I truly don’t think I have ever been this happy with music. I truly don’t think I have ever found a better metaphor for how to live life and make art and make art life and life art.
Next on the list of crazy challenges, tackling Liszt’s Un Sospiro
This Saturday we concluded the lessons for the year. All seven students and their student teachers gathered to show off what they had been working on.
I thought I was going to throw up. I got so nervous getting dressed I almost burst into tears.
I kept thinking of how I would want to breathe when it came time to play. I kept thinking how I tried to breathe when I was doing my theatrical training the summer before. How I was in exactly the type of situation I had worked towards tackling with the SITI company. This was an incredible and powerful type of energy vibrating through every fiber of my being and it would either destroy me or it could make me momentarily immortal.

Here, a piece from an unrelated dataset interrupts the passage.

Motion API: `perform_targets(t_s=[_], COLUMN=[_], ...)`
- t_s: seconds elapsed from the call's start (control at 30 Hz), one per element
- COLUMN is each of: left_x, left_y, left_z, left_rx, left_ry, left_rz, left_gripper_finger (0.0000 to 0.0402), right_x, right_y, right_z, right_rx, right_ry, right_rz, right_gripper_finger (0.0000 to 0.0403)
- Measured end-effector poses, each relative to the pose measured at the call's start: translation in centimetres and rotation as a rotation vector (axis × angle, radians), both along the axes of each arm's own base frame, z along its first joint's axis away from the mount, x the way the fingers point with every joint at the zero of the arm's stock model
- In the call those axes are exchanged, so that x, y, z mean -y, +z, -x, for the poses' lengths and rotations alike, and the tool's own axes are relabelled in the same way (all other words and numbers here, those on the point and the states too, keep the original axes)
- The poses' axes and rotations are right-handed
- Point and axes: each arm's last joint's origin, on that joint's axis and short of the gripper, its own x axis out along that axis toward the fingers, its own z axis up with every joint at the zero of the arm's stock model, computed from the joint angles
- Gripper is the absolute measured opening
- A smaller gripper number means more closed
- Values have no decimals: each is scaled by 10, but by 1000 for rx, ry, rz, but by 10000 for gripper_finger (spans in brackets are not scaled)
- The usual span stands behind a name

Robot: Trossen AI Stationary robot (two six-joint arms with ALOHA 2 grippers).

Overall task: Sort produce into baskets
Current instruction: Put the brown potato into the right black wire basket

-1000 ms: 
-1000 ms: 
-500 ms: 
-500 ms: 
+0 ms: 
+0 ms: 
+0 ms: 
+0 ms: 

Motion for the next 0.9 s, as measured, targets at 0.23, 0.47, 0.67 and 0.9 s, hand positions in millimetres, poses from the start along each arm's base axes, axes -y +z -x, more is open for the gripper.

As I biked to the music building, lacy socks and all, I practiced my breath.
I recited my created mantra that would help me make it through a musical work that was unlike any kind of piano I every usually tackled. Slow, intricate and written by a man with hands probably about twice the size of mine.
How To Get Through A First Piano Recital
*Push* don’t just drop fingers onto keys but rather push the sound out of the piano and into the world. Midwife the sound I suppose!
*Move* literally. Literally, physically move. Rock with the lullaby. From the tips of my feet to the top of my head and through my fingers, move.
*Float* those little arcs throughout. Those moment when you jump and you find that fermata, that pause, that hang time when the world stops – and then you move on.
*Breathe* Above all breathe. For obvious reasons.
“Hi, I’m Jessie and I will be playing Brahms’ Intermezzo 117 no 1 and this is My First Piano Recital so as you can see I’m wearing my lacy socks”
Good lord am I saying this right now? Stop talking. Now. Just stop.
Music laid. Wow, that music stand is higher than I’m used to.
Breathe. Close eyes. See the melody. Rocking. Remember that this song is a lullaby. Sung by a woman rocking her wailing child who looks like the man who is no longer here.
I thought my foot was going to fall off the pedal I was shaking so hard. I thought my quivering hands would be visible from the back of the room. I played two wrong notes. No one but my mother noticed. She would but I also saw the smile on her face when I had finished.
I didn’t get video of the recital itself but here is the video I took earlier. Video I took to help me practice ‘performing’ for someone, ok, something. I played it once more after I turned off the phone. I think that was probably the best one of the day. Go figure. Already my inner critic is ruthlessly deconstructing this play through… Enough.